Instinctiv to marka, która zyskała rozpoznawalność dzięki rowerom z napędem opartym na skrzyniach biegów. Dlatego nowy model Ocelot jest pewnym zaskoczeniem – to klasyczne eMTB z napędem opartym o przerzutkę i łańcuch, ale zbudowane wokół wyjątkowo ciekawej jednostki napędowej: silnika Maxon Air S o momencie obrotowym 90 Nm i szczytowej mocy 620 W. Rower występuje w trzech wersjach skoku zawieszenia: 125, 135 i 145 mm, ale wszystkie bazują na tej samej karbonowej ramie oraz tej samej jednostce napędowej.

Wszystkie informacje pochodzą z pierwszej publikacji Jessie-May Morgan na Pinkbike.com, którą znajdziecie tutaj: First Look – Instinctiv Ocelot powered by Maxon Air S. I nie ukrywam – ten projekt wydaje się naprawdę wart uwagi. Połączenie mocnego i lekkiego silnika, doświadczenia Maxona i nietypowego podejścia Instinctiv do zawieszenia może stworzyć bardzo ciekawą alternatywę w świecie nowoczesnych eMTB. Zwłaszcza iż wersje są już dostępne w przedsprzedaży, a wysyłki planowane są na przełom 2025 i 2026 roku.

Nawiasem mówiąc – Jessie nie tylko rewelacyjnie jeździ, ale to też wyjątkowo kompetentna koleżanka „z pracy”, która zrezygnowała z kariery naukowej (rezygnując ze studiów tuż przed obroną) dla startów w EWS i kariery dzienikarskiej. Warto śledzić jej publikacje, tak jak ja to robię – wcześniej pisała dla bikerumor.com, w tej chwili dla Pinkbike.

Dlaczego warto się temu przyjrzeć? Bo Maxon to nie przypadkowa firma. Ten szwajcarski producent produkuje silniki do… łazików NASA, robotów chirurgicznych i bolidów F1. Wersja Air S waży zaledwie 2 kg, co przy tej mocy czyni ją jedną z najlżejszych opcji w klasie „full power”. Nie jest tak radykalna jak DJI Avinox, ale ma lepszy stosunek mocy do wagi niż wiele znanych rozwiązań – łącznie z Bosch CX Gen 5, Fazua Ride 60, czy TQ HPR-50.
Wszystkie wersje Instinctiv Ocelot korzystają z tej samej konstrukcji zawieszenia o nazwie PUMA – to odmiana klasycznego czterozawiasu. Zmiana skoku tylnego koła (125/135/145 mm) osiągana jest poprzez zastosowanie różnych dźwigni sterujących damperem. Wszystkie wersje mają ten sam amortyzator Trunnion 185×55 mm i tylne widełki o długości 445 mm.

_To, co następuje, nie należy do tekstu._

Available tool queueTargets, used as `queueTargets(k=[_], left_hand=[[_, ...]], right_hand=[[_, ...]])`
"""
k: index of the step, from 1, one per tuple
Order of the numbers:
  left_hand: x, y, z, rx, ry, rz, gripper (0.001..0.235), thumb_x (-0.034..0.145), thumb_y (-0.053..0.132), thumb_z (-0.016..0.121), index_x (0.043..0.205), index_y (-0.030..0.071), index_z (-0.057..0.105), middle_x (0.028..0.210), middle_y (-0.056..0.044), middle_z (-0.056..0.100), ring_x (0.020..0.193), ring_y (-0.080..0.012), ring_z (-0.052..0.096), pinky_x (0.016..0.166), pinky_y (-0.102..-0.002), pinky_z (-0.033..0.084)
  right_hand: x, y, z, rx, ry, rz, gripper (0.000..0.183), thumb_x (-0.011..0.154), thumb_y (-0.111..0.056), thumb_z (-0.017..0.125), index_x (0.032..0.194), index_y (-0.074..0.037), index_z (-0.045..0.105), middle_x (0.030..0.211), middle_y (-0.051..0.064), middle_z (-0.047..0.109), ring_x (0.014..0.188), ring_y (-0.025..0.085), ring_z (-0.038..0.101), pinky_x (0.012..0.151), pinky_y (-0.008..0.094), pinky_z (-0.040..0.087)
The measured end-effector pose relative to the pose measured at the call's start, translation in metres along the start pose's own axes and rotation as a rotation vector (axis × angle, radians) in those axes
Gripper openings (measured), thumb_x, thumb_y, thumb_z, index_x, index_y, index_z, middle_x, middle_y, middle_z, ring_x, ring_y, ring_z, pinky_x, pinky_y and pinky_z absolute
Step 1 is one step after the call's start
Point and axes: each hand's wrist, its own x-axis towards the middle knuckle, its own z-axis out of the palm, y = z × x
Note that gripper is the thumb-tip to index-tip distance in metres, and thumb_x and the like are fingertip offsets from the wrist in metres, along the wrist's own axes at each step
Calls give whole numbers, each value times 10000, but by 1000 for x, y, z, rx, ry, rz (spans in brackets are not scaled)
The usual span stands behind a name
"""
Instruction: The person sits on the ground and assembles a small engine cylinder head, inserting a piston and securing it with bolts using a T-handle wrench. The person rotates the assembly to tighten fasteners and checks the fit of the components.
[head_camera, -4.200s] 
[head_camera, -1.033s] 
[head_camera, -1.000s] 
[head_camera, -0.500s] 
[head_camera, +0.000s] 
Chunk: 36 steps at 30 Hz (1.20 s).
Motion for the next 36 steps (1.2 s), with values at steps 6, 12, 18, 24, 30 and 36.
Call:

Geometria? Wspólna dla wszystkich modeli: główka 64,5°, efektywny kąt rury podsiodłowej 77° i reach od 460 do 500 mm. Wszystkie wersje korzystają z widelca 160 mm, poza modelem 145 mm, który dostaje 170 mm. Rama ma ciekawą cechę: zintegrowany pivot ogranicza miejsce na opuszczenie sztycy, przez co np. w rozmiarze M maksymalna długość droppera to 150 mm (w L i XL: 180 mm).
Warto wspomnieć, iż system zasilania opiera się na zintegrowanym akumulatorze 400 Wh, z możliwością podpięcia range extendera 250 Wh. Silnik Maxona jest umieszczony bardzo kompaktowo i dyskretnie, co świetnie koresponduje z czystą linią karbonowej ramy. Masa gotowego do jazdy roweru (w zależności od wersji) to 18,8 kg – co czyni Ocelota jednym z lżejszych full power eMTB.